In secondo luogo, io penso sinceramente che la “figura” della Fenomenologia dello Spirito di Hegel, che descrive come l’ascetismo della morale rigoristica sia destinato inevitabilmente a rovesciarsi dialetticamente nel cosiddetto “regno animale dello spirito”, scatenamento degli egoismi personali e del cinismo morale, pur essendo una “figura filosofica” concepita per criticare Kant e Robespierre, sia in realtà una fotografia anticipata del passaggio del comunismo dalla fase eroica ed ascetica (Lenin, Gramsci, eccetera) alla fase della dissoluzione cinica e nichilistica (Gorbaciov, D’Alema, eccetera). Bene, io sono convintissimo di questa tesi filosofica. Se però la “mostro” (sapendo bene che non posso dimostrarla) a comunisti ortodossi oppure a post-comunisti variamente “buonisti”, mi posso aspettare sorrisi di sprezzo, incomprensione, imbarazzo, eccetera. Facciamo un terzo esempio di tesi filosofica mostrabile ma non dimostrabile. Io sono convinto che la tesi di Heidegger, per cui vi è un fatale esito conclusivo della storia della metafisica occidentale in tecnica planetaria (do per scontato, per ragioni di brevità, che il lettore conosca questa teoria, che comunque troverà in qualunque buon manuale liceale di storia della filosofia), sia assolutamente giusta e corretta, e spieghi un mucchio di cose, ad esempio perché invariabilmente tutte le ideologie di “destra” e di “sinistra”, quando devono passare dalle chiacchiere per i militanti alla gestione politica del sistema economico, finiscono per fare la stessa cosa, cioè la messa in opera delle ricette del “pensiero unico” delle oligarchie finanziarie transnazionali che dominano il pianeta. Ebbene, questa tesi, che per me è di un’evidenza assolutamente solare, non lo è assolutamente per tutti coloro che sospettano di Heidegger perché era di “destra” ed aderente alla “rivoluzione conservatrice” tedesca, oppure interpretano Heidegger come il “decostruttore” delle credenze “forti” dell’Occidente ed il cantore di un atteggiamento “debole” di gioiosa accettazione (nietzschiana di sinistra, oppure nicciano-ulivista) del gioco del capitalismo flessibile.

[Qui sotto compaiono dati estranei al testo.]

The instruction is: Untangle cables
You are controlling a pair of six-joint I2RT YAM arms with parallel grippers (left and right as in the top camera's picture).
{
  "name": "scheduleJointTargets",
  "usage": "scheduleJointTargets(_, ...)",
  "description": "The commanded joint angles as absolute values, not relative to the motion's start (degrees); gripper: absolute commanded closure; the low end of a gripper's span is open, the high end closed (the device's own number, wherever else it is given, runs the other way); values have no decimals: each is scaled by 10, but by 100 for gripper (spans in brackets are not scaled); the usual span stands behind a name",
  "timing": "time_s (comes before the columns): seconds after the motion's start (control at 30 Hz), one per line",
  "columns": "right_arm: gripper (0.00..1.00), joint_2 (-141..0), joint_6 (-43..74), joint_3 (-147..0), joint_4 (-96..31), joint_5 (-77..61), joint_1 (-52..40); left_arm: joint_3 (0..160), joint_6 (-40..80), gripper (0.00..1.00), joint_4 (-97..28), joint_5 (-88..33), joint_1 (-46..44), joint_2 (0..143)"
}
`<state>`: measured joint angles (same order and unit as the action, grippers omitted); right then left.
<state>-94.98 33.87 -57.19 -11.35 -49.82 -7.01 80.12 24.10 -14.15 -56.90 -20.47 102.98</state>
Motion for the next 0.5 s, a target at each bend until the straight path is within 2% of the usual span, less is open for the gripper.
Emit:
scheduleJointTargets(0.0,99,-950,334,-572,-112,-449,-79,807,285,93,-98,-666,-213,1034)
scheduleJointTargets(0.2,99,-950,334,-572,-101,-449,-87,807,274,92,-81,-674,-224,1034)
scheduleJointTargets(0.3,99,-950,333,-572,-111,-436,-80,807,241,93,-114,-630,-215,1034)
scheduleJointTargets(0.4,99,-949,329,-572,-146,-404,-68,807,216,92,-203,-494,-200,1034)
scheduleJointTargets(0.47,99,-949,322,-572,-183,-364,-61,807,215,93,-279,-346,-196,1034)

Perché ho fatto questi tre esempi, e ne avrei potuto fare molti altri? Ma è chiaro, li ho fatti perché anch’io nel prossimo primo paragrafo mi permetterò di mostrare la mia personale tesi filosofica sul Sessantotto trent’anni dopo. Più esattamente farò in questo modo. Nel primo paragrafo enuncerò tre brevi tesi sul Sessantotto, per “mettere le carte in tavola”, e dire subito al lettore che cosa personalmente penso del “glorioso anniversario”, ritenendo che il massimo di “oggettività” conseguibile nelle scienze sociali (ed il Sessantotto è un oggetto della scienza storica, che è una scienza sociale) sia l’esplicitazione chiara dei propri presupposti ideologici e filosofici. Nel secondo paragrafo, sulla base della limitazione discussa nel primo paragrafo del discorso alla sola Europa occidentale, ed al solo triangolo Germania-Francia-Italia, farò un breve discorso sulle “fonti filosofiche” principali del Sessantotto europeo, che limiterò per chiarezza a due soltanto. Nel terzo paragrafo, dedicato esclusivamente alle fonti italiane del Sessantotto italiano, mi limiterò ad un contesto specificatamente italiano, sapendo bene però che si tratta di un’astrazione, perché la connessione dei tre livelli mondiale, europeo ed italiano è in realtà inestricabile.